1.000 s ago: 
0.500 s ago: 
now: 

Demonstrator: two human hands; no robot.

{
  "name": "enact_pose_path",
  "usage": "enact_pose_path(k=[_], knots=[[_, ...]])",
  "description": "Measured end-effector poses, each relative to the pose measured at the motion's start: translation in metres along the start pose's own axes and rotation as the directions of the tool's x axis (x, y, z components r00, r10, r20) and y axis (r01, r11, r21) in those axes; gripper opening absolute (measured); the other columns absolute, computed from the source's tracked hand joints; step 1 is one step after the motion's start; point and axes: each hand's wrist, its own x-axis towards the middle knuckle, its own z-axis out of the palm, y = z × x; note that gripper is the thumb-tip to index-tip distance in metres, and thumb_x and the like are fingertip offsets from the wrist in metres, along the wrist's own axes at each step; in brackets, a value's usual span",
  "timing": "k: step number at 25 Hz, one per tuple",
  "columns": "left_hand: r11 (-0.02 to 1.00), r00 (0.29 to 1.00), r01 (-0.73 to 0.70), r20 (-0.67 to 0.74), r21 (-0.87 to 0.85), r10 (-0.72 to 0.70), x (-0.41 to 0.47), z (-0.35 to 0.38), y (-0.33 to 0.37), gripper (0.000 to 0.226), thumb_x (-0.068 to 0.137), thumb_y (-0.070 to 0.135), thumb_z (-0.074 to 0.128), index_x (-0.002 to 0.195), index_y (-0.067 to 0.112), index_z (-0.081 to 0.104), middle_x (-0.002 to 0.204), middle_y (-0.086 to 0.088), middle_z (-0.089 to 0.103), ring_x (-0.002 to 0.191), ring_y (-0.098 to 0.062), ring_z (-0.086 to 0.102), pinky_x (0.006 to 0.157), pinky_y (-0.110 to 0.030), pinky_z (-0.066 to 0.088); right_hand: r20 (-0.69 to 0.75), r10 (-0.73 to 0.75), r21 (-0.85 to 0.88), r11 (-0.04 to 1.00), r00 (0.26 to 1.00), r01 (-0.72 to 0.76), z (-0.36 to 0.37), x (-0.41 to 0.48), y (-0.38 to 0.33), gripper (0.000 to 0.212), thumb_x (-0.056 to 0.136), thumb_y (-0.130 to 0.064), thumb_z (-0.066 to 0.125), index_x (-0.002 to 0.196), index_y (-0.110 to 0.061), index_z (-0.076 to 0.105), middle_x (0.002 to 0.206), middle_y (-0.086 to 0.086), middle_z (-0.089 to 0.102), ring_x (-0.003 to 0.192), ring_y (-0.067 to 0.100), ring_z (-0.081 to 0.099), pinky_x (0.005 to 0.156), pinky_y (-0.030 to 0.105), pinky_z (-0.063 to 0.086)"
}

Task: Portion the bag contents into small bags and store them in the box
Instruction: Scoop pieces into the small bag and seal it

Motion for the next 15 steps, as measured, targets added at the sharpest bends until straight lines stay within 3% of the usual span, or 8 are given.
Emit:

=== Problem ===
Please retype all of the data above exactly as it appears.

=== The answer ===
1.000 s ago: 
0.500 s ago: 
now: 

Demonstrator: two human hands; no robot.

{
  "name": "enact_pose_path",
  "usage": "enact_pose_path(k=[_], knots=[[_, ...]])",
  "description": "Measured end-effector poses, each relative to the pose measured at the motion's start: translation in metres along the start pose's own axes and rotation as the directions of the tool's x axis (x, y, z components r00, r10, r20) and y axis (r01, r11, r21) in those axes; gripper opening absolute (measured); the other columns absolute, computed from the source's tracked hand joints; step 1 is one step after the motion's start; point and axes: each hand's wrist, its own x-axis towards the middle knuckle, its own z-axis out of the palm, y = z × x; note that gripper is the thumb-tip to index-tip distance in metres, and thumb_x and the like are fingertip offsets from the wrist in metres, along the wrist's own axes at each step; in brackets, a value's usual span",
  "timing": "k: step number at 25 Hz, one per tuple",
  "columns": "left_hand: r11 (-0.02 to 1.00), r00 (0.29 to 1.00), r01 (-0.73 to 0.70), r20 (-0.67 to 0.74), r21 (-0.87 to 0.85), r10 (-0.72 to 0.70), x (-0.41 to 0.47), z (-0.35 to 0.38), y (-0.33 to 0.37), gripper (0.000 to 0.226), thumb_x (-0.068 to 0.137), thumb_y (-0.070 to 0.135), thumb_z (-0.074 to 0.128), index_x (-0.002 to 0.195), index_y (-0.067 to 0.112), index_z (-0.081 to 0.104), middle_x (-0.002 to 0.204), middle_y (-0.086 to 0.088), middle_z (-0.089 to 0.103), ring_x (-0.002 to 0.191), ring_y (-0.098 to 0.062), ring_z (-0.086 to 0.102), pinky_x (0.006 to 0.157), pinky_y (-0.110 to 0.030), pinky_z (-0.066 to 0.088); right_hand: r20 (-0.69 to 0.75), r10 (-0.73 to 0.75), r21 (-0.85 to 0.88), r11 (-0.04 to 1.00), r00 (0.26 to 1.00), r01 (-0.72 to 0.76), z (-0.36 to 0.37), x (-0.41 to 0.48), y (-0.38 to 0.33), gripper (0.000 to 0.212), thumb_x (-0.056 to 0.136), thumb_y (-0.130 to 0.064), thumb_z (-0.066 to 0.125), index_x (-0.002 to 0.196), index_y (-0.110 to 0.061), index_z (-0.076 to 0.105), middle_x (0.002 to 0.206), middle_y (-0.086 to 0.086), middle_z (-0.089 to 0.102), ring_x (-0.003 to 0.192), ring_y (-0.067 to 0.100), ring_z (-0.081 to 0.099), pinky_x (0.005 to 0.156), pinky_y (-0.030 to 0.105), pinky_z (-0.063 to 0.086)"
}

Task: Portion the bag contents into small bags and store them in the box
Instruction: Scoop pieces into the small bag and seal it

Motion for the next 15 steps, as measured, targets added at the sharpest bends until straight lines stay within 3% of the usual span, or 8 are given.
Emit:

The answer has been written out in full.